Rabobank agricultural analyst Genevieve Steven expects beef prices to remain high well into next...
Rabobank agricultural analyst Genevieve Steven expects beef prices to remain high well into next year. PHOTO: SUPPLIED
High beef prices show no sign of slowing as cattle numbers come under pressure globally.

Demand remains strong, with Rabobank expecting supplies will tighten from a smaller United States herd, sluggish herd rebuilding in Australia after its drought and export disruptions from Brazil and Argentina.

Agricultural analyst Genevieve Steven said the global supply and demand imbalance had contributed to record New Zealand beef prices over the spring.

"It’s been a cold, slow start to spring, but pricing has been anything but cold, setting new seasonal records and driving up slaughter numbers.

"With Brazil suspended from the Chinese market and Australian supplies down, the lower global availability of beef has supported demand from the US and China — our

two largest beef export markets."

She said there had been increased demand for New Zealand beef from other Asian markets, especially Japan, where beef exports increased by 65% in the third quarter of the year.

The North Island bull price lifted above $6.50 a kilogram carcass-weight at the end of October, setting a seasonal record.

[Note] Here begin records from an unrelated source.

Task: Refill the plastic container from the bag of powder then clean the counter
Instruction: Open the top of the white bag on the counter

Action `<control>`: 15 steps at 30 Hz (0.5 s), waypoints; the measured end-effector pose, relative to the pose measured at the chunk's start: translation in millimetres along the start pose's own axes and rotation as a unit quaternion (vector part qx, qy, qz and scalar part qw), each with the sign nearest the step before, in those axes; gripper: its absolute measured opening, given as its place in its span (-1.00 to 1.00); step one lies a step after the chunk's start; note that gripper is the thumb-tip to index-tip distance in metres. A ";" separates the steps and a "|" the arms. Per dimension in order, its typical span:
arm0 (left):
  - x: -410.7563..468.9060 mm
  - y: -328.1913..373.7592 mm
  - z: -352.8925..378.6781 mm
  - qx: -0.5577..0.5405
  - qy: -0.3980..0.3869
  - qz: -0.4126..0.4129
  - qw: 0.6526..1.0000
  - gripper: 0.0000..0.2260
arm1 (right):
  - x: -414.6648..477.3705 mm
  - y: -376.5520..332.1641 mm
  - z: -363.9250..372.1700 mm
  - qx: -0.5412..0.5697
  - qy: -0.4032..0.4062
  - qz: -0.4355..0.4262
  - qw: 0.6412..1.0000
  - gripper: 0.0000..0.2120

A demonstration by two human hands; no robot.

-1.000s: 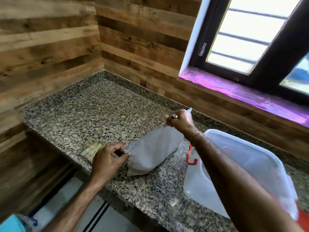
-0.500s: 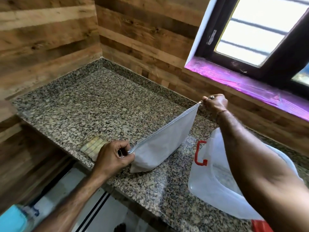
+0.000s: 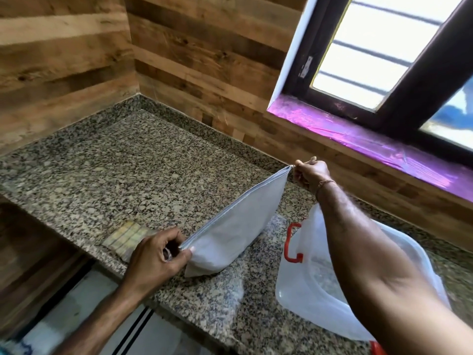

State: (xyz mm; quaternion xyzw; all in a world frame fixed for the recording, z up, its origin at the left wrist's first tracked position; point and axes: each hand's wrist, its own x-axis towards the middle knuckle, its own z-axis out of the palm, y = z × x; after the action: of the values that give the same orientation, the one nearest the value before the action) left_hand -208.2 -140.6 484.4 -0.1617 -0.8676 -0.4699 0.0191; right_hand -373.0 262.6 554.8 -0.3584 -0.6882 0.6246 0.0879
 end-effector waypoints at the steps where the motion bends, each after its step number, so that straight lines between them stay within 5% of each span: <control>1: 0.8 0.4 0.8 0.006 0.001 0.000 1.000 -0.74 | -0.7 0.9 0.0 0.013 -0.006 0.010 1.000 -0.58; 6: 6.3 8.7 -2.2 0.008 -0.010 -0.005 1.000 -0.74 | -4.6 0.4 0.7 -0.016 0.017 -0.014 1.000 -0.70; 8: 5.3 14.7 -5.1 -0.069 -0.021 -0.036 0.997 -0.61 | -5.9 -5.4 2.3 -0.180 0.055 -0.090 0.978 -0.89; 9: 4.1 18.8 -6.4 -0.124 -0.029 -0.085 0.988 -0.52 | -7.4 -9.2 5.8 -0.276 0.068 -0.131 0.950 -0.80; 12: -1.2 17.4 -6.0 -0.227 -0.114 -0.319 0.913 -0.28 | -18.4 -24.7 25.8 -0.477 0.054 -0.231 0.846 -0.49; 15: -5.7 12.6 -0.5 -0.357 -0.222 -0.417 0.806 -0.23 | -22.9 -37.1 46.7 -0.606 -0.022 -0.193 0.771 -0.24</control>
State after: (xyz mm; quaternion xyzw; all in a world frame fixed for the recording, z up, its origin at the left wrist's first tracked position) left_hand -199.1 -136.1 493.9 0.1200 -0.6032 -0.6605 -0.4306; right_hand -397.2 213.0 587.0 -0.1828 -0.9806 0.0554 -0.0443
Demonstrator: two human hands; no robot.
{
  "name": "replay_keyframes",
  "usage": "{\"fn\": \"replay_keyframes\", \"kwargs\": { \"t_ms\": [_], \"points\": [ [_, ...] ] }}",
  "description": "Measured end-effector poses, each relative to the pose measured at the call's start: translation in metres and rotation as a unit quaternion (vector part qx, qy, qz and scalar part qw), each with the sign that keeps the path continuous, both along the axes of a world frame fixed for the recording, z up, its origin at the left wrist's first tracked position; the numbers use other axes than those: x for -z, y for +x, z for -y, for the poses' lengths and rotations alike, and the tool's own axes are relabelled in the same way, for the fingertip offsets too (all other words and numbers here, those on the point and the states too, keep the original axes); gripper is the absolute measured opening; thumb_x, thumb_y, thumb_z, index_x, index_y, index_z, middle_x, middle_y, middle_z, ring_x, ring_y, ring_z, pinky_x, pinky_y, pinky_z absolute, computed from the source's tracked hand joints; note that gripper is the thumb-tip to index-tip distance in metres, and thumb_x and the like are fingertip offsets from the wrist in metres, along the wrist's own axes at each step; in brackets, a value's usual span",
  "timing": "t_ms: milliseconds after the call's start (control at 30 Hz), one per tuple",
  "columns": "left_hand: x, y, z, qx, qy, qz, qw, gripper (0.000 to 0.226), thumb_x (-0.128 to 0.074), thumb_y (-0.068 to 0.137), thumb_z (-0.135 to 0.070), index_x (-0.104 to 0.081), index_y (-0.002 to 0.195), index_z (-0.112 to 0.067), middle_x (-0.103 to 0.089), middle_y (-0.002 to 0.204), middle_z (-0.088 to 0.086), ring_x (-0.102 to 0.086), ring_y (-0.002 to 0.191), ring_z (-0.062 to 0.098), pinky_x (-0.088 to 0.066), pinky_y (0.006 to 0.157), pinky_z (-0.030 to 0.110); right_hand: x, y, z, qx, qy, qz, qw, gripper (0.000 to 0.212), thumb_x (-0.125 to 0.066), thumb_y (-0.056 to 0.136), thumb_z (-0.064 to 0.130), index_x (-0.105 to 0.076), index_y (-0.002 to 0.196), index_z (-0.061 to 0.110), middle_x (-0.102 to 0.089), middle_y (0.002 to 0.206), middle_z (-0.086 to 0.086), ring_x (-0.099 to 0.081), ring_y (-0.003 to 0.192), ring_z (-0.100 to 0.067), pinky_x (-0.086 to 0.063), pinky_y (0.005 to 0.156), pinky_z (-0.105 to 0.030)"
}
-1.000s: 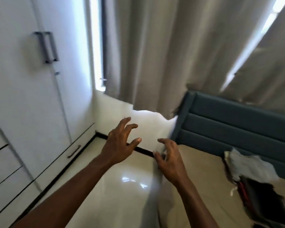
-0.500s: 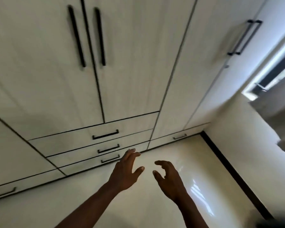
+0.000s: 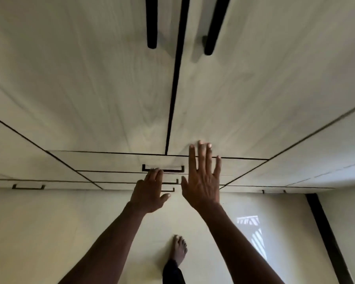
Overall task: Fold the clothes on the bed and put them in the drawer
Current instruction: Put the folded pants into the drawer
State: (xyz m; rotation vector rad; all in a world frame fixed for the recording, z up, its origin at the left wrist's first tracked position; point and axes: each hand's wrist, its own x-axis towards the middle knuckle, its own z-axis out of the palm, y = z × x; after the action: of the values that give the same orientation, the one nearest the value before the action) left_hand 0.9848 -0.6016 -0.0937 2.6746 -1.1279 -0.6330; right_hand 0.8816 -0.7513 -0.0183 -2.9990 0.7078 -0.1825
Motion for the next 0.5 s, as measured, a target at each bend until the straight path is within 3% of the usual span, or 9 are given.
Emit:
{"fn": "replay_keyframes", "kwargs": {
  "t_ms": [133,333,500],
  "points": [
    [0.031,0.014,0.014,-0.002,0.063,0.001,0.998,0.1,-0.05,0.096,-0.065,0.0,0.164,-0.012,0.0,0.173,0.005,0.0,0.159,0.024,-0.037,0.116,0.047,0.04,0.008,0.031,-0.051,-0.059,-0.025,0.997,0.106,-0.068,0.082,0.054,-0.011,0.164,0.019,0.014,0.168,-0.019,0.007,0.155,-0.044,-0.008,0.122,-0.066],
    [0.031,0.018,0.026,-0.041,0.064,-0.006,0.997,0.097,-0.062,0.089,-0.062,-0.016,0.16,-0.016,-0.025,0.163,0.001,-0.017,0.153,0.023,-0.045,0.11,0.044,0.065,0.018,0.043,-0.064,-0.067,-0.037,0.995,0.11,-0.067,0.08,0.062,-0.006,0.162,0.02,0.031,0.163,-0.015,0.023,0.151,-0.045,-0.002,0.123,-0.066],
    [0.028,0.004,0.024,-0.079,0.051,-0.034,0.995,0.097,-0.064,0.085,-0.065,-0.02,0.157,-0.017,-0.028,0.16,0.001,-0.017,0.154,0.024,-0.043,0.11,0.048,0.06,0.017,0.042,-0.061,-0.072,-0.056,0.994,0.116,-0.068,0.078,0.064,-0.003,0.163,0.019,0.033,0.162,-0.018,0.026,0.149,-0.047,0.002,0.123,-0.064]
  ]
}}
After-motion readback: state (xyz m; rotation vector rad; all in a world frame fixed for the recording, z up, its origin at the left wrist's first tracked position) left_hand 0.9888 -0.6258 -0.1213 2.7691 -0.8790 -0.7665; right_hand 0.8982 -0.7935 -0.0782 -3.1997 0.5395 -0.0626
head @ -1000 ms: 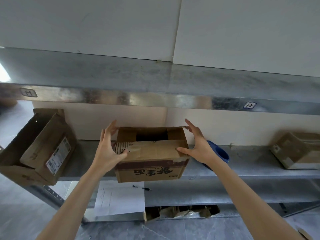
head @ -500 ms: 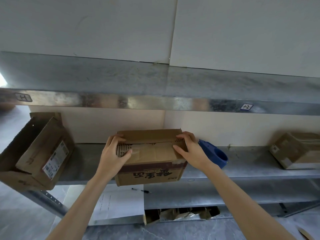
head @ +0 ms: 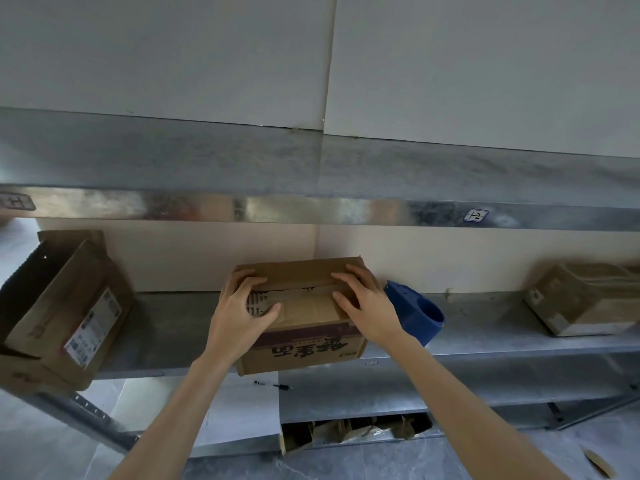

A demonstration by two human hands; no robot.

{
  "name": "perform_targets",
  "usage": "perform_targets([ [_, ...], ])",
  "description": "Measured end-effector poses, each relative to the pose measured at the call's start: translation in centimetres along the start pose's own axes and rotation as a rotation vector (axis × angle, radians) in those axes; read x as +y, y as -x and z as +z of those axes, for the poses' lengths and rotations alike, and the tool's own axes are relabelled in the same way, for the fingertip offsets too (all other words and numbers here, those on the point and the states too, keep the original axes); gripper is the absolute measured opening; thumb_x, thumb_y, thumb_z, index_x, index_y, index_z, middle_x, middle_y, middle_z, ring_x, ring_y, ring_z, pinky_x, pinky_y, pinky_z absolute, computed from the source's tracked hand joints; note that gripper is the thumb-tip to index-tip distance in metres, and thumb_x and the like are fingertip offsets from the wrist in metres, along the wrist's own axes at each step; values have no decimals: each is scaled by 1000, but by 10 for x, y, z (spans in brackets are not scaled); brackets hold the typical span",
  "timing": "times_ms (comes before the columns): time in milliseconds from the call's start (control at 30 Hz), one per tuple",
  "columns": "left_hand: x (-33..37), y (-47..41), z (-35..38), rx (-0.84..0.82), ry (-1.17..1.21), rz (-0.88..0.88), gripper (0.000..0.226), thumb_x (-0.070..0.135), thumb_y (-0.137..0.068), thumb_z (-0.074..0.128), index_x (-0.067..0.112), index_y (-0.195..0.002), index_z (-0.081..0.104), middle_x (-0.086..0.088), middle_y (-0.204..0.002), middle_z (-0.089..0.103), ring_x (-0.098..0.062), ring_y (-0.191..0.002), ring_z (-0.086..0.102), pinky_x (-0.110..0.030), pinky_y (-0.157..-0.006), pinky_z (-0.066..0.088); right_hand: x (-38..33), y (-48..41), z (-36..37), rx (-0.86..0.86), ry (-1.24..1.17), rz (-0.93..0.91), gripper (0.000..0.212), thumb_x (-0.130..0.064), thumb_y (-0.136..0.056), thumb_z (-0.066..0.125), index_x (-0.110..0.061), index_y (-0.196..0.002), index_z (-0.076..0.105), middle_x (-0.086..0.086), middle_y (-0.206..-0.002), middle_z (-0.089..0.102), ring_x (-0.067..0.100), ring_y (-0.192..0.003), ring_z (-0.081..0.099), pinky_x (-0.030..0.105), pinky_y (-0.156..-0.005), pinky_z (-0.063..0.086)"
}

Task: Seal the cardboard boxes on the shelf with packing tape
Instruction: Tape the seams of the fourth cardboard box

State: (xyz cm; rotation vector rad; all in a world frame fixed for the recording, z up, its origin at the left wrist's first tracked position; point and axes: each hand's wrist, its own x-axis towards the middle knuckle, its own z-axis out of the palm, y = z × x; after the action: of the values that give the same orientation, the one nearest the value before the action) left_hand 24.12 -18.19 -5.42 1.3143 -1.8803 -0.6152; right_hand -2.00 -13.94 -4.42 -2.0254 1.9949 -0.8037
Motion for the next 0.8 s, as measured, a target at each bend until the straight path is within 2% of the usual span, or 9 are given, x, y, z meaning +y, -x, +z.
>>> perform_targets([
  [100,1,-1,1,9,-32,6,45,43,-78,77,33,-118,58,21,-136,40,-7,-130,41,-34,-93,48,1,1,0,15,9,-6,40,-45,-98,49,-34,-137,50,-9,-149,35,14,-136,37,39,-94,52],
  [200,0,1,2,33,-46,25,45,44,-78,77,34,-118,58,22,-135,41,-7,-132,40,-34,-91,50,2,2,-5,7,-132,9,40,-46,-102,40,-35,-140,45,-10,-147,39,9,-134,39,30,-99,44],
  [300,0,2,3,57,-40,30,45,43,-77,78,34,-117,60,23,-134,43,-5,-131,41,-33,-92,50,9,5,-11,157,-362,121,38,-45,-103,35,-34,-138,46,-12,-140,47,5,-129,43,27,-105,37],
  [400,1,3,4,76,-36,37,44,43,-76,78,34,-116,61,23,-133,44,-5,-130,43,-34,-93,50,36,5,-17,264,-287,241,37,-40,-104,36,-28,-137,47,-4,-137,50,12,-127,45,29,-97,39],
  [500,1,2,7,76,-35,43,45,46,-76,78,34,-116,61,23,-133,45,-4,-129,43,-35,-95,51,77,5,-18,175,-31,317,40,-25,-100,50,-20,-139,44,12,-134,51,31,-121,50,39,-82,49],
  [600,5,0,11,75,-28,47,49,58,-72,68,37,-115,60,25,-132,45,-3,-128,44,-35,-95,51,109,11,-17,36,114,430,51,-22,-95,58,-20,-142,39,18,-132,51,39,-110,56,42,-70,54],
  [667,7,-1,14,80,-30,51,48,60,-71,67,38,-114,60,26,-132,45,-3,-128,45,-37,-94,53,124,15,-17,-50,208,475,55,-29,-94,58,-24,-144,33,16,-129,52,39,-107,56,45,-74,55],
  [767,10,-4,19,86,-39,55,45,52,-73,75,37,-113,60,27,-133,45,-4,-129,46,-39,-93,54,142,17,-18,-212,282,484,66,-40,-94,56,-30,-150,22,12,-132,55,37,-115,54,47,-86,53],
  [800,12,-4,21,86,-41,55,45,49,-73,77,37,-113,60,27,-132,45,-5,-129,46,-38,-93,53,147,17,-18,-255,275,480,69,-41,-94,55,-32,-152,18,11,-131,57,36,-114,56,46,-85,53],
])
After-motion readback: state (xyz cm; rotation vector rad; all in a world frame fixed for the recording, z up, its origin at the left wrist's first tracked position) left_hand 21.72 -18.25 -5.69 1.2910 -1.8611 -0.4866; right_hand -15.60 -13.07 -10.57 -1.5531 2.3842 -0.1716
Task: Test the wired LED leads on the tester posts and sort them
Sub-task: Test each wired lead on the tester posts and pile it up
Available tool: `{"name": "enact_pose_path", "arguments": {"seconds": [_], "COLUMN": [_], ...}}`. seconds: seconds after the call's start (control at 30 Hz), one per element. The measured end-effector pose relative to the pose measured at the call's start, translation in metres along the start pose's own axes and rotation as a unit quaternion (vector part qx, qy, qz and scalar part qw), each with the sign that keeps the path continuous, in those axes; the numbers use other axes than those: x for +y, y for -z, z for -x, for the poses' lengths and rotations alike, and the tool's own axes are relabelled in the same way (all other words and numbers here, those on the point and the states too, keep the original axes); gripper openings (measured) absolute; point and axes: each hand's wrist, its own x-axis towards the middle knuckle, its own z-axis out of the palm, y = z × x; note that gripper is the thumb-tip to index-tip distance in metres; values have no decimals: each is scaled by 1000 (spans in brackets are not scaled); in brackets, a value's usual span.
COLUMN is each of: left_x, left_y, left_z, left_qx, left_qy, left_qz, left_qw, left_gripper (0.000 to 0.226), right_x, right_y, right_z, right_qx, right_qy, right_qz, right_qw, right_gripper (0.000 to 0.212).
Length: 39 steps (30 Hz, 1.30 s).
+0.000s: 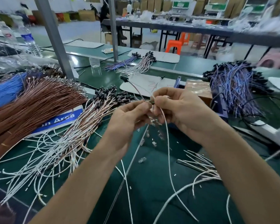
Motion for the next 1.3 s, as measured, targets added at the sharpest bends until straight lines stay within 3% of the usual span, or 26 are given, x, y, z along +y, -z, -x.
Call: {"name": "enact_pose_path", "arguments": {"seconds": [0.13,0.27,0.47,0.77,0.9,1.03,1.1,1.17,1.23,1.3], "left_x": [13,20,-5,-21,-9,-1,-8,-21,-36,-51], "left_y": [-20,-43,-77,-129,-132,-128,-123,-118,-115,-113], "left_z": [5,5,19,27,16,7,7,9,11,15], "left_qx": [20,35,-100,-170,-137,-114,-104,-98,-103,-108], "left_qy": [-36,-44,7,-27,-145,-238,-231,-218,-205,-192], "left_qz": [-34,-90,-145,-186,-319,-521,-557,-549,-543,-542], "left_qw": [999,994,984,967,927,812,791,801,808,811], "left_gripper": [18,17,38,39,30,13,7,5,4,5], "right_x": [-20,-25,-3,3,3,35,56,73,82,86], "right_y": [27,47,74,102,113,118,119,121,121,121], "right_z": [21,37,65,86,94,107,121,134,146,154], "right_qx": [8,100,156,220,249,279,259,195,106,22], "right_qy": [34,55,62,109,116,59,-8,-85,-151,-153], "right_qz": [34,-3,-146,-291,-315,-266,-226,-207,-233,-288], "right_qw": [999,993,975,924,909,921,939,955,955,945], "right_gripper": [20,15,23,27,22,26,26,31,36,46]}}
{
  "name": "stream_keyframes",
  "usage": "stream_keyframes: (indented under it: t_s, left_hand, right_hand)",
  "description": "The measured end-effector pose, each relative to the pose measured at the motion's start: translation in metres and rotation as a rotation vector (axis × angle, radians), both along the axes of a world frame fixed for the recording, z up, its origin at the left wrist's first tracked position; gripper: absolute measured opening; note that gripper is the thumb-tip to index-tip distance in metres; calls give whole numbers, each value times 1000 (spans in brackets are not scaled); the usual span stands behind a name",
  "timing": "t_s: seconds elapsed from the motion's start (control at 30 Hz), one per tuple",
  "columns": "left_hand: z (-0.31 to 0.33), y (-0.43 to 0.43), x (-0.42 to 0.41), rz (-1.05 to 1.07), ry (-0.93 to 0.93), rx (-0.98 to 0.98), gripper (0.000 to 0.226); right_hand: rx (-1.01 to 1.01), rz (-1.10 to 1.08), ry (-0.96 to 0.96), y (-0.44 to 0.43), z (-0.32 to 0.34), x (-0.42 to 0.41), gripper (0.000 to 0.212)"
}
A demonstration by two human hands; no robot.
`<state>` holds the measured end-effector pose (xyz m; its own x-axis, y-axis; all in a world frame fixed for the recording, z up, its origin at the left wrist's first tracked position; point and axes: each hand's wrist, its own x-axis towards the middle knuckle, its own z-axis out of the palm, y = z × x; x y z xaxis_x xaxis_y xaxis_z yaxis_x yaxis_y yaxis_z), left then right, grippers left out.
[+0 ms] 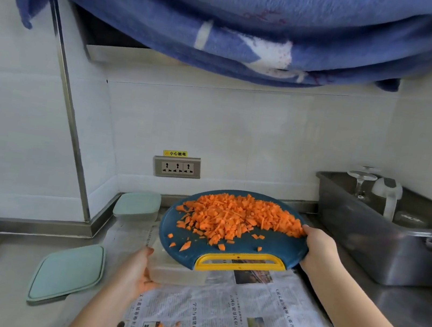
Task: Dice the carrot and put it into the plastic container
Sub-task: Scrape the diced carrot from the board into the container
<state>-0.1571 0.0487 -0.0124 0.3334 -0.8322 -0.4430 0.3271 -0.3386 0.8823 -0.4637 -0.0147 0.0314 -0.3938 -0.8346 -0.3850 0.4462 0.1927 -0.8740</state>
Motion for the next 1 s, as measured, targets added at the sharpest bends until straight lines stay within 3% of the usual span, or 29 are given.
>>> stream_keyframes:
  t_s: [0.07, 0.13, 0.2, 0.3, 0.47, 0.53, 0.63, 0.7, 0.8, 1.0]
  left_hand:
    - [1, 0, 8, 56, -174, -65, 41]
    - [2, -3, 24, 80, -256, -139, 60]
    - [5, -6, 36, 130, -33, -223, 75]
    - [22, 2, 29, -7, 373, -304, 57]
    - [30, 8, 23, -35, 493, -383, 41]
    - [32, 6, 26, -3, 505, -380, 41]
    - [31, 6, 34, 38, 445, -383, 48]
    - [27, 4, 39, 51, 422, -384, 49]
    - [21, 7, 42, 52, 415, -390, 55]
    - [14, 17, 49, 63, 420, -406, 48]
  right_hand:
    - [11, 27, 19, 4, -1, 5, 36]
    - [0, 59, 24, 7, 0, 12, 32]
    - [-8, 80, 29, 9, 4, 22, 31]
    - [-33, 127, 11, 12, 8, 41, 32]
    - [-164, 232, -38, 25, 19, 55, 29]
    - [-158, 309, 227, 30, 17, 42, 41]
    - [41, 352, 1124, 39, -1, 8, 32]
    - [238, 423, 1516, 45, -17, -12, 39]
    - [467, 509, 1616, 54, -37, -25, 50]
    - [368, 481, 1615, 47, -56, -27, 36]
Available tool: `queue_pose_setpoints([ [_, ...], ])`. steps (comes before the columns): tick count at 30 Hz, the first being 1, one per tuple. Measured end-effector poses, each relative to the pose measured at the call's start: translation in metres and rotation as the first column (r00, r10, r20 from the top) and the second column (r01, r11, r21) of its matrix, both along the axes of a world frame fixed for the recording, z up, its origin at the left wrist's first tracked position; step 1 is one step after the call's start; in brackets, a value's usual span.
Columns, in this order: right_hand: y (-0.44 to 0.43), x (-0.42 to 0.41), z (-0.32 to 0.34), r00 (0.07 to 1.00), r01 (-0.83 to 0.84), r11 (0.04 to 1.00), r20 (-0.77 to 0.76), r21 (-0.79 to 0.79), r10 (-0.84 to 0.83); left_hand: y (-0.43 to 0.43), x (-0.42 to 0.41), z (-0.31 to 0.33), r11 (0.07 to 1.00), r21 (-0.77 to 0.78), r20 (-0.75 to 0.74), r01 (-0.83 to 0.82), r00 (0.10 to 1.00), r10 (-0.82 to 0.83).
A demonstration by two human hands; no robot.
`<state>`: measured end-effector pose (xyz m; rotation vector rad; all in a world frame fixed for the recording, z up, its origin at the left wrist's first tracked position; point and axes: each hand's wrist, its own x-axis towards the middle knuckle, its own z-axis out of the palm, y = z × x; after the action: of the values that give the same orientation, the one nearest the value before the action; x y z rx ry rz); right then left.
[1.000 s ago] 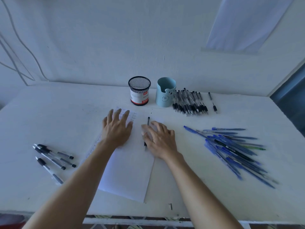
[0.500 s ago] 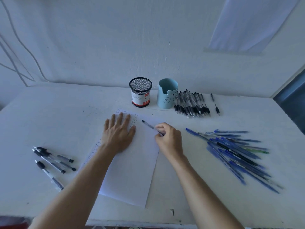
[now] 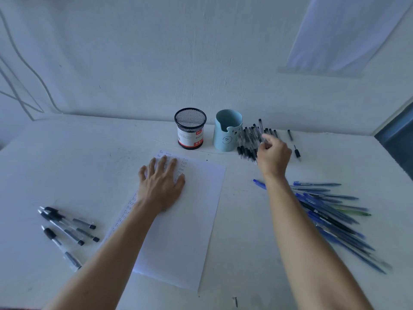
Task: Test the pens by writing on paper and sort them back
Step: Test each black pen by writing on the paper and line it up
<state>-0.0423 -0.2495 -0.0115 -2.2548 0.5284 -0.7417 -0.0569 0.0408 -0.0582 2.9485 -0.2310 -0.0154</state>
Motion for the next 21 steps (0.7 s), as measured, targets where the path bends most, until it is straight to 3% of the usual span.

Ms Steven said pricing was expected to remain elevated into next year.

"We anticipate ongoing strong demand from China and the US over coming months,which will help support prices at current levels. "However, the extent to which farmers are able to capitalise on the strong returns will largely be determined by the number of stock available in paddocks."

Rabobank said United States beef production was shrinking, mainly because of drought across the western states, with beef cow numbers expected to be down 2.5% next year as a result of increased slaughtering.

Despite this, the US was expected to increase exports by 2% to 4% next year, particularly to China.

"With China’s beef imports continuing to grow, import demands from Japan and South Korea remaining firm, and US import requirements increasing, the stage is set for Brazil and other exporters, like New Zealand, to increase their shipped volumes," Ms Steven said.

Covid-19 challenges are expected to remain in Europe with global shipping disruptions likely pushing port and freight costs to "stratospheric levels" through to next year.